Дом Соймонова становится настоящим сибирским центром, где собираются не только сибиряки, но и все те, кому дорог этот край. Здесь обсуждаются проекты законов и уложений, составляются планы, заключаются соглашения. По настоянию императрицы Федор Иванович становится сенатором, правда, с дозволением не посещать заседания, не относящиеся к Сибири. В отличие от многих своих ровесников, он не стал очередной формально-ритуальной фигурой. Выступления Соймонова были по-прежнему основательны, деловиты и попортили немало крови казнокрадам всех мастей.
Достаточно отметить, что доклад сенатора стал одной из причин ликвидации некогда могущественного Сибирского приказа, превратившегося со временем в дорогостоящую чиновничью кормушку.

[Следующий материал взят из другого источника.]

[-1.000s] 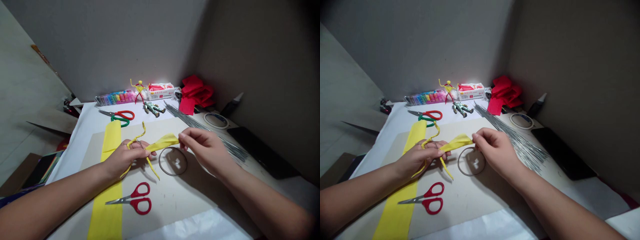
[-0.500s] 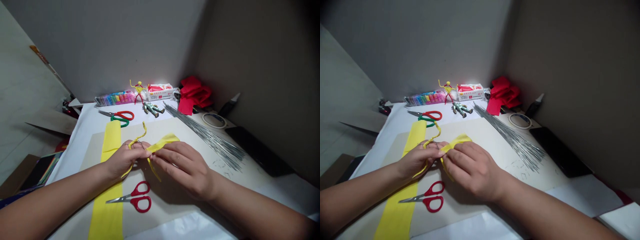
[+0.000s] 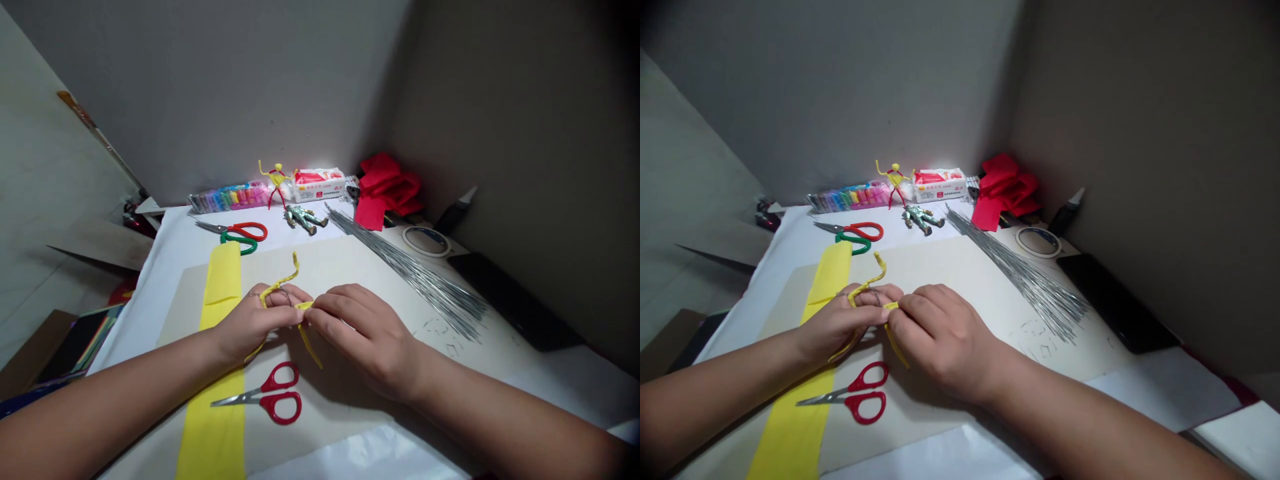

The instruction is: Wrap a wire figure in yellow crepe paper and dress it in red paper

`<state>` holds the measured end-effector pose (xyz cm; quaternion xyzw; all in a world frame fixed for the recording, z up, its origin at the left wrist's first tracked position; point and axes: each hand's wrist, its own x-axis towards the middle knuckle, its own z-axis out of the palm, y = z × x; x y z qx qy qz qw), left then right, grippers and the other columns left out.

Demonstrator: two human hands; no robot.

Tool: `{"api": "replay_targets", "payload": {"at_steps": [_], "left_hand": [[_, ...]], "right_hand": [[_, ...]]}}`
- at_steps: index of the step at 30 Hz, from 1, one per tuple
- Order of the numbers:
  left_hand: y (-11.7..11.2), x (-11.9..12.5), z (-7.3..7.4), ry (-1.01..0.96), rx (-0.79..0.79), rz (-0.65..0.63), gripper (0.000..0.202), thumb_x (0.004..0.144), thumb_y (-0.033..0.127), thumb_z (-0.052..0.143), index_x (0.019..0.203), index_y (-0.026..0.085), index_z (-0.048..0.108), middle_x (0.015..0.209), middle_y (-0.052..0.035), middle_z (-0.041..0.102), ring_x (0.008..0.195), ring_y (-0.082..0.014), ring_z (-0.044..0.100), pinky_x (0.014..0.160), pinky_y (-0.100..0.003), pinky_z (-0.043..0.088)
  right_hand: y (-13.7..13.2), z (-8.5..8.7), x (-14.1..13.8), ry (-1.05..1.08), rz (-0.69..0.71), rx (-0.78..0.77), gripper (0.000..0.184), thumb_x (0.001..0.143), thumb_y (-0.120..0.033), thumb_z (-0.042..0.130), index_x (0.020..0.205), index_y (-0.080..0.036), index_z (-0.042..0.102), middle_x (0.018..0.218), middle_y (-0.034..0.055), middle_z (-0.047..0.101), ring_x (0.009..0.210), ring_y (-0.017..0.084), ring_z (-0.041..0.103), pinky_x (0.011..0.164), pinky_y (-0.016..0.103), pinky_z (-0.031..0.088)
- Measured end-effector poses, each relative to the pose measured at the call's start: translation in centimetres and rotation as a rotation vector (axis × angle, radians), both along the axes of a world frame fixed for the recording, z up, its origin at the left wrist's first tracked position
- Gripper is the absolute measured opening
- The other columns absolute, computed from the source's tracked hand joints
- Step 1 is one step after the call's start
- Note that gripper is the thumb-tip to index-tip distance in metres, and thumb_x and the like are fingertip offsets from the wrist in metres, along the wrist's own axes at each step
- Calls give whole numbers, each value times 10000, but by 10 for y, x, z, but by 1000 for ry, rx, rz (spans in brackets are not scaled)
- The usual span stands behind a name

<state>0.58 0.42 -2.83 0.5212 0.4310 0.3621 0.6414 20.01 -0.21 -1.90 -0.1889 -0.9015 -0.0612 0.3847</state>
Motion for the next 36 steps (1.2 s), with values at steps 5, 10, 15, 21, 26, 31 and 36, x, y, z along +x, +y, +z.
{"api": "replay_targets", "payload": {"at_steps": [5,10,15,21,26,31,36], "left_hand": [[1,0,-3,-43,59,-54,103,669,168,689,580,154,638,839,-9,631,775,-143,541,730,-233,413],[0,6,1,63,58,-10,92,627,156,729,640,149,639,654,18,594,705,-143,546,668,-231,418],[0,9,8,187,30,18,79,614,147,717,653,135,649,604,15,602,642,-143,555,616,-235,421],[1,7,2,254,90,37,412,647,238,732,1041,132,673,823,-53,697,795,-203,626,730,-296,470],[-1,10,8,231,101,-28,410,629,189,730,1032,134,683,838,-57,714,863,-240,637,758,-308,480],[-4,15,19,242,95,-35,117,614,144,698,730,143,685,738,-28,686,771,-206,632,731,-289,482],[-7,15,22,330,92,-41,133,625,168,695,755,147,674,775,-34,665,787,-207,618,742,-304,476]], "right_hand": [[-2,1,-2,-17,-9,-66,202,887,-81,454,865,-52,653,818,158,660,764,211,558,652,347,477],[-2,2,-1,-33,-33,-101,247,908,-87,401,845,-67,639,818,150,650,768,206,537,677,348,466],[-1,1,-1,-65,-41,-143,255,924,-105,378,850,-96,622,836,133,651,791,202,527,689,340,456],[1,-4,-1,-22,-30,-250,210,923,-126,388,865,-118,590,883,119,648,770,186,503,691,325,427],[2,-7,0,-1,-3,-402,129,889,-124,431,840,-157,545,778,65,604,723,167,465,669,288,395],[0,-6,1,18,-15,-522,57,857,-122,487,844,-178,494,752,32,571,696,157,441,628,259,369],[-3,4,2,-37,-38,-698,127,817,-98,535,861,-187,457,820,32,584,719,155,462,618,245,376]]}}
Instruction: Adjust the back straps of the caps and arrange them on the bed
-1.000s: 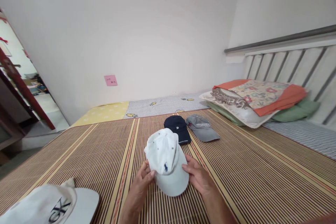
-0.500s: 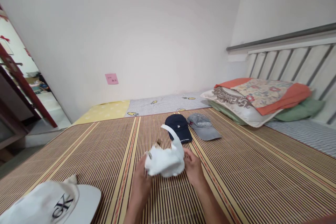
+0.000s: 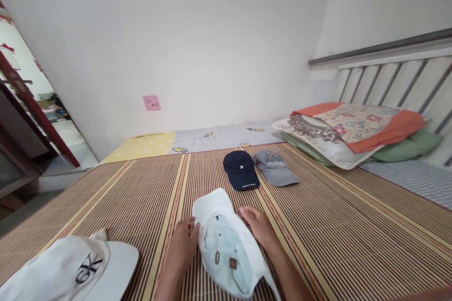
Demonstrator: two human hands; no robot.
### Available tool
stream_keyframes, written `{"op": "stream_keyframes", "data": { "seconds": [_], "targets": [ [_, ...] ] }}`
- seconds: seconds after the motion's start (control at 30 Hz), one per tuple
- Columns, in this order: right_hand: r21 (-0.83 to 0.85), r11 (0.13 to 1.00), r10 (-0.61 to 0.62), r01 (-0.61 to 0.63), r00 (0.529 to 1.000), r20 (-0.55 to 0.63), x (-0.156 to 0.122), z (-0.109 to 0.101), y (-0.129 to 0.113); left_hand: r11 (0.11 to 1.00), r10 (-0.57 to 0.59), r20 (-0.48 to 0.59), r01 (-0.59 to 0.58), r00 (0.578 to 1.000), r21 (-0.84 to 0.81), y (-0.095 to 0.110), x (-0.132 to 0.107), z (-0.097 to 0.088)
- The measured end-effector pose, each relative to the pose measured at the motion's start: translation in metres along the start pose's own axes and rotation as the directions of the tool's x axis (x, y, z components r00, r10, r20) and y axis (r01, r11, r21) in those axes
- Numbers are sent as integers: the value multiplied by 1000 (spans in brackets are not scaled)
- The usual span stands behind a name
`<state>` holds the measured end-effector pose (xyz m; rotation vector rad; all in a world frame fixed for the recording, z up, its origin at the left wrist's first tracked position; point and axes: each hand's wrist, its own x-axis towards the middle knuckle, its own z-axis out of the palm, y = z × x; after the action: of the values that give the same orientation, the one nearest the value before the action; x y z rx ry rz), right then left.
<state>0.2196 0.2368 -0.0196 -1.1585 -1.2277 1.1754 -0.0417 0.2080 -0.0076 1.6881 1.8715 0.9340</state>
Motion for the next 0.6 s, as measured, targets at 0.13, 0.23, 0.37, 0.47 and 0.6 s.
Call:
{"op": "stream_keyframes", "data": {
  "seconds": [0.13, 0.23, 0.37, 0.47, 0.6],
  "targets": [
    [-121, 993, 5, 2, 998, 59, -3, 4, 0, 995, -84, 91, 88, 992, -44, 5, -6, 10],
    [-199, 980, 4, 9, 998, 66, -3, 6, 3, 998, -51, 138, 54, 989, -20, 8, -7, 10],
    [-307, 952, -22, 22, 1000, 2, -2, 1, 7, 1000, -27, 53, 28, 998, -9, 15, -6, -2],
    [-378, 925, -44, 31, 999, -27, -3, -1, 8, 996, -57, 9, 57, 998, 67, 19, -5, -7],
    [-416, 908, -51, 52, 999, 14, -5, -2, 7, 993, -94, 38, 90, 995, 81, 16, -3, -5]
  ]
}}
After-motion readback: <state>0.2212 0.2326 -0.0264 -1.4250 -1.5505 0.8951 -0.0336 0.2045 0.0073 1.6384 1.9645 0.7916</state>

Тогда же по его настоянию была прекращена многолетняя военная операция по покорению Чукотки – кровопролитная и безрезультатная. Прозорливый Соймонов отмечал, что «надлежит с теми чукоцкими и протчих родов бунтовщиками не столько военною рукою поступать, сколько ласкою, благодеянием и добрым с ними обхождением».
Только в 1766 г. Федор Иванович окончательно выходит в отставку. Завершающим делом его многотрудной жизни становится «История Петра Великого» – сочинение, над которым он работал все последние годы. Перо скользило по бумаге, а перед глазами проходили дела минувших дней – Соймонову было что вспомнить. Нить воспоминаний оборвалась 11 июля 1780 г., когда прошлое и настоящее перестали для него существовать, и наступила вечность.
Федор Иванович Соймонов умер в возрасте 88 лет и был похоронен в Высоцком монастыре близ Серпухова.